Delfin sta attraversando un riassetto interno, con Leonardo Maria Del Vecchio che acquista le quote dei fratelli per aumentare la sua partecipazione nel capitale. Questa mossa sta avvenendo attraverso debiti e per finanziarla sarà necessario vendere alcune partecipazioni finanziarie, come il 17,50% in Monte Paschi e il 10% in Generali.

Piuttosto che uno scambio, quindi, la holding sarebbe più interessata a una vera e propria vendita, possibilmente a un prezzo superiore rispetto alle valutazioni di mercato correnti.

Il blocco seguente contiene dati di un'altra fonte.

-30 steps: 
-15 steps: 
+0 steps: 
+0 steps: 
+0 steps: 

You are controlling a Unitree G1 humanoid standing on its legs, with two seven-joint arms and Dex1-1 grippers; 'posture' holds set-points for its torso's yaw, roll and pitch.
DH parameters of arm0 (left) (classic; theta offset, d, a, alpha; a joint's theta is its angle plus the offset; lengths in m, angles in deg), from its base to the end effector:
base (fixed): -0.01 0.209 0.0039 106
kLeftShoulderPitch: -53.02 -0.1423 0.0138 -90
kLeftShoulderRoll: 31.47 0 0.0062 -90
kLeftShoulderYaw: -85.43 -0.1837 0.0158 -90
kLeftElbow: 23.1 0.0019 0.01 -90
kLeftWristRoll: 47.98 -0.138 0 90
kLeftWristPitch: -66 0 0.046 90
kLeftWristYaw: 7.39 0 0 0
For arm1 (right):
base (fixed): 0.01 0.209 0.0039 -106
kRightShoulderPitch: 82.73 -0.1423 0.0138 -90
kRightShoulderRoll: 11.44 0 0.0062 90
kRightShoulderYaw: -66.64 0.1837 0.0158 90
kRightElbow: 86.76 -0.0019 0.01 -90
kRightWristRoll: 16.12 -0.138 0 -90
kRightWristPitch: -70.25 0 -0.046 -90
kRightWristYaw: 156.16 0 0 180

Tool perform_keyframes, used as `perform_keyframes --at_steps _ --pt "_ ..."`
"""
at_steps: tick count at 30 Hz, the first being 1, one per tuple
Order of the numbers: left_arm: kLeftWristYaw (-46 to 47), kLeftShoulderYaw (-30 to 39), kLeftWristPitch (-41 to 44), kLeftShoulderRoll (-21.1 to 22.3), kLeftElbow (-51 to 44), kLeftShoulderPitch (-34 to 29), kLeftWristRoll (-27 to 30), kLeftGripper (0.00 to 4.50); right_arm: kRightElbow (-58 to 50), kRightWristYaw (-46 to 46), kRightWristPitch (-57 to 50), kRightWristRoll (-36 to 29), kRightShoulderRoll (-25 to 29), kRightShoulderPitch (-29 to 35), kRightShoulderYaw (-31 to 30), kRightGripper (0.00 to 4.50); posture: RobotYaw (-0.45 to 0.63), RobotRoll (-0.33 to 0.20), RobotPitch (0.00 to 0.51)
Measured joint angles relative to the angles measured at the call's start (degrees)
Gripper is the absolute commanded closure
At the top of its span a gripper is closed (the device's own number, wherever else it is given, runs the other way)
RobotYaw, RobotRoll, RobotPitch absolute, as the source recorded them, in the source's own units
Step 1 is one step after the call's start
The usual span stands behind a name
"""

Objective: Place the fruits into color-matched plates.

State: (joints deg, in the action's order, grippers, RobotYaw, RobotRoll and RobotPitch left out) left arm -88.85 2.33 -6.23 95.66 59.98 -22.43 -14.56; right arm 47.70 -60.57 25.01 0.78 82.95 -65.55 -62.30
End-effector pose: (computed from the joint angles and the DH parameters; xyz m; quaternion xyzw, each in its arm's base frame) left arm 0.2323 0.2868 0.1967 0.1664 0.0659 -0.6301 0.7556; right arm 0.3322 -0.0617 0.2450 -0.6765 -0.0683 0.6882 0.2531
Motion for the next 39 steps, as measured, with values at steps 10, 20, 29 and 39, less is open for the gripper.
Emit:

Nonostante le voci, la situazione preannuncia una potenziale contesa tra le due principali banche italiane per il controllo di Trieste. Se Orcel dovesse superare la quota di Generali detenuta da Intesa dopo l’OPA, Carlo Messina sarebbe costretto ad acquisire ulteriori quote oltre il 3,13% già acquistato recentemente, o a formare alleanze con altri investitori. Nel capitale, oltre a Delfin, figurano anche il 6,32% di Francesco Gaetano Caltagirone e il 4,91% di Benetton.

Potenziale accordo tra Intesa e Unicredit

Un’alternativa sarebbe un accordo tra Intesa e Unicredit. Le due banche potrebbero cessare le ostilità per co-gestire l’assicurazione. Il punto debole di questa strategia sarebbe la necessità di condividere gli accordi di partnership. Né Unicredit né Intesa avrebbero l’esclusiva nella distribuzione delle polizze assicurative attraverso le proprie filiali, il che limiterebbe i profitti di entrambe, anche se ciò comporterebbe costi minori per ottenere il controllo.